Make an exact transcript of the lines in the data below, starting with the one containing "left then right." and going on through the one containing "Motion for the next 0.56", with both included and the pictures left out.

*** Extracted data ***

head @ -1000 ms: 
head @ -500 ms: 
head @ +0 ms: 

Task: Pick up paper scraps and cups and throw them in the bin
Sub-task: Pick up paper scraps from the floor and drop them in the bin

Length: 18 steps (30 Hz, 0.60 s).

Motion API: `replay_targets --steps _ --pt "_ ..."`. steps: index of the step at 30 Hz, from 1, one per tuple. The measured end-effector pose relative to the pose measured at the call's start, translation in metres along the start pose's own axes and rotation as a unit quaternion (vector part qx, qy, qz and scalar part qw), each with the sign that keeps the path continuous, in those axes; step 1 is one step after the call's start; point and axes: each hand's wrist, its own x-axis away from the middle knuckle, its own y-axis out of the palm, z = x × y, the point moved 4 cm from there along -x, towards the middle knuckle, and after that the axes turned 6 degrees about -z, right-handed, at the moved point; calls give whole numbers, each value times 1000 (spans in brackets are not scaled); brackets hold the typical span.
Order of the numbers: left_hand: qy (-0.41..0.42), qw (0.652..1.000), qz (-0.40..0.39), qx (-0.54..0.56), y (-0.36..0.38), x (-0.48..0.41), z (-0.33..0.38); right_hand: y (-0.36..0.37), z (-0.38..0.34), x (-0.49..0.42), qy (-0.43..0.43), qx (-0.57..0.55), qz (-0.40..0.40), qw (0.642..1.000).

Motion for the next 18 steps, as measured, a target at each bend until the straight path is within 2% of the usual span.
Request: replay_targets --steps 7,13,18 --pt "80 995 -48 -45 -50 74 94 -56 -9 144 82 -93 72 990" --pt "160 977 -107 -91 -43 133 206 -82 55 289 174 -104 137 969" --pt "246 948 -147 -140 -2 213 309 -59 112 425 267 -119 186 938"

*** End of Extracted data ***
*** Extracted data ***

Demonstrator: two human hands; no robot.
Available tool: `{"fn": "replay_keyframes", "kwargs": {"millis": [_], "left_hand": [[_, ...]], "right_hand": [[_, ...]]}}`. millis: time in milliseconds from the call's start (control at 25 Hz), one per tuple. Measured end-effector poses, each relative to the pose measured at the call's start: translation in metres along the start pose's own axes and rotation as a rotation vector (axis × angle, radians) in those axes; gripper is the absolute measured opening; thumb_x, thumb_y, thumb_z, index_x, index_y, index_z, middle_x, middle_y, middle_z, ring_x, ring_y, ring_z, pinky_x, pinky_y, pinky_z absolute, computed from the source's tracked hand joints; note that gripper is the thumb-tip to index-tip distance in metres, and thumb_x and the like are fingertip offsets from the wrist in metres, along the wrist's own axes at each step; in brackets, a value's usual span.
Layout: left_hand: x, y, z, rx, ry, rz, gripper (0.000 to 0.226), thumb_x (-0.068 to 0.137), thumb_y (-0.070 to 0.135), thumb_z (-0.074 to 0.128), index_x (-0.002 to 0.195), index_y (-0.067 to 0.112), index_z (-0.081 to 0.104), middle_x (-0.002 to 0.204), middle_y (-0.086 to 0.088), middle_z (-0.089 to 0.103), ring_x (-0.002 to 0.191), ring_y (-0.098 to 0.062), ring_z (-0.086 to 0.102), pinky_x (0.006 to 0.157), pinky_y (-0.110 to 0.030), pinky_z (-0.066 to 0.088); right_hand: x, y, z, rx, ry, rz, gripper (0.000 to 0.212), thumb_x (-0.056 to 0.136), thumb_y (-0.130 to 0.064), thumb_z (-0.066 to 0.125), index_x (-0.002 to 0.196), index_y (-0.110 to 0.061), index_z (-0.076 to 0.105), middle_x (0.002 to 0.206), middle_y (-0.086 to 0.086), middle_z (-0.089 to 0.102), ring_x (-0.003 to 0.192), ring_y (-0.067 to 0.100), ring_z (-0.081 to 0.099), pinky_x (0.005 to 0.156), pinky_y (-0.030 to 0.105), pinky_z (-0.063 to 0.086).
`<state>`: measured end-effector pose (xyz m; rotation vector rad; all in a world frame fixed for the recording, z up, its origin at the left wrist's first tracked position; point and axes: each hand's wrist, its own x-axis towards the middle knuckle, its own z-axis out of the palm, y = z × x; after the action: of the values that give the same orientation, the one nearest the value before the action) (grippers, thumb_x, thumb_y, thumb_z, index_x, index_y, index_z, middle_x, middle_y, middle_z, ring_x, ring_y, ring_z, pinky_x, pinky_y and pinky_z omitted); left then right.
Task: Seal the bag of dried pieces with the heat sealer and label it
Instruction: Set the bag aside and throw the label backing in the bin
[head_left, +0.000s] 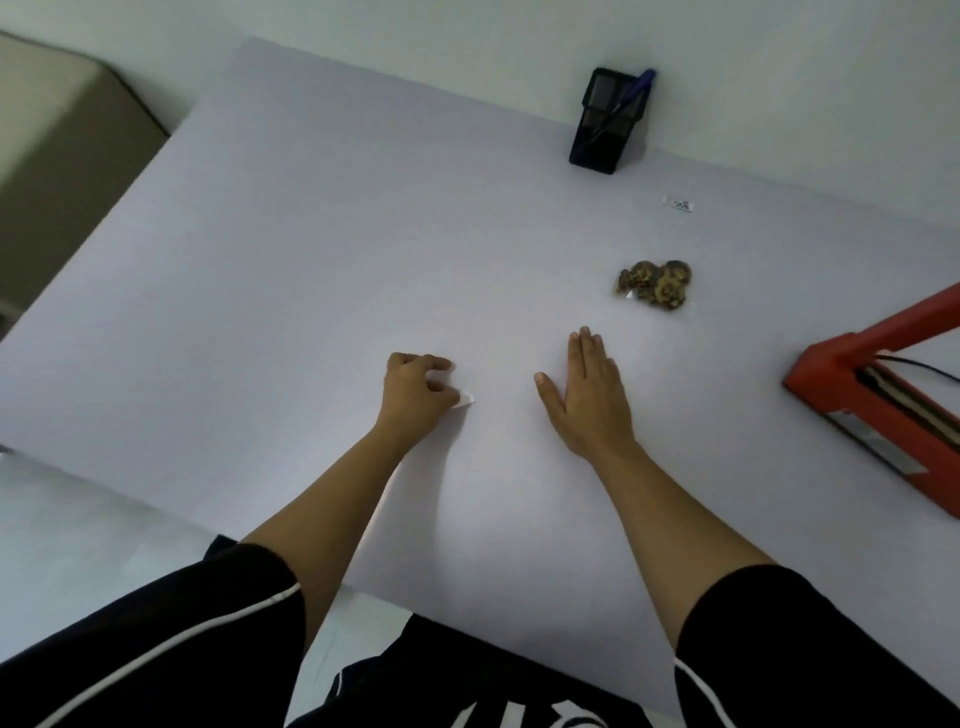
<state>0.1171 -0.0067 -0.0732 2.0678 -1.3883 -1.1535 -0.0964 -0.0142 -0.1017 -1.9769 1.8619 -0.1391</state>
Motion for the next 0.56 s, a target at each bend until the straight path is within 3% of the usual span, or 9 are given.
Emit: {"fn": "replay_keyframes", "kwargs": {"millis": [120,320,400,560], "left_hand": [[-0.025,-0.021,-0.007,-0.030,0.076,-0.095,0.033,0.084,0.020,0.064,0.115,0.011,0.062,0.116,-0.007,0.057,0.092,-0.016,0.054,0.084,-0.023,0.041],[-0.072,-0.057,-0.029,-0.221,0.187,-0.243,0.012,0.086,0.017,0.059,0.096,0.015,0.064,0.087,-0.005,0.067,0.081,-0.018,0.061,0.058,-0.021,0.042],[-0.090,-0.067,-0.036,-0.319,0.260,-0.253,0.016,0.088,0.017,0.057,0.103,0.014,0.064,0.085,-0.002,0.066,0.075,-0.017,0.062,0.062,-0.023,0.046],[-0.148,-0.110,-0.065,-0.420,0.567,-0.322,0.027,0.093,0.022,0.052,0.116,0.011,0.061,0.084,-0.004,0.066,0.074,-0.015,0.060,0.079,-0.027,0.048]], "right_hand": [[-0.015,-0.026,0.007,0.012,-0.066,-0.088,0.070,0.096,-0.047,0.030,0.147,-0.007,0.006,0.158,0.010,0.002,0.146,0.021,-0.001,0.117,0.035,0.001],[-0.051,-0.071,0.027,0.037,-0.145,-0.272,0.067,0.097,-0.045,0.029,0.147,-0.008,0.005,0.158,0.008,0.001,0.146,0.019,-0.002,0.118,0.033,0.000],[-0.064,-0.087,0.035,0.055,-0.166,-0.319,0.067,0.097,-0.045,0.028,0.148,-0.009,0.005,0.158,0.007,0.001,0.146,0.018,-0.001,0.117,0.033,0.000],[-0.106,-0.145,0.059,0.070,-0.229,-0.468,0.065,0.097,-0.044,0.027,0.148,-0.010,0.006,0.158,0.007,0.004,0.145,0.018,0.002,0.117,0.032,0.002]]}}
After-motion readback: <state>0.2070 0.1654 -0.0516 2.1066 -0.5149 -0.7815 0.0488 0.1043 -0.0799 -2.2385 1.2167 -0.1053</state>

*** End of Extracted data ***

= Exercise response =
`<state>`: measured end-effector pose (xyz m; rotation vector rad; all in a world frame fixed for the recording, z up, its origin at the left wrist's first tracked position; point and axes: each hand's wrist, its own x-axis towards the middle knuckle, its own z-axis out of the palm, y = z × x; after the action: of the values that give the same orientation, the one nearest the value before the action) (grippers, thumb_x, thumb_y, thumb_z, index_x, index_y, index_z, middle_x, middle_y, middle_z, ring_x, ring_y, ring_z, pinky_x, pinky_y and pinky_z omitted); left then right.
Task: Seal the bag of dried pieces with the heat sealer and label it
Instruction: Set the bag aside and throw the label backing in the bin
[head_left, +0.000s] 
<state>0.1171 -0.0067 -0.0732 2.0678 -1.3883 -1.1535 -0.0964 -0.0142 -0.1017 -1.9769 1.8619 -0.1391</state>
Motion for the next 0.56 s, a target at each bend until the straight path is within 3% of the usual span, or 9 are given.

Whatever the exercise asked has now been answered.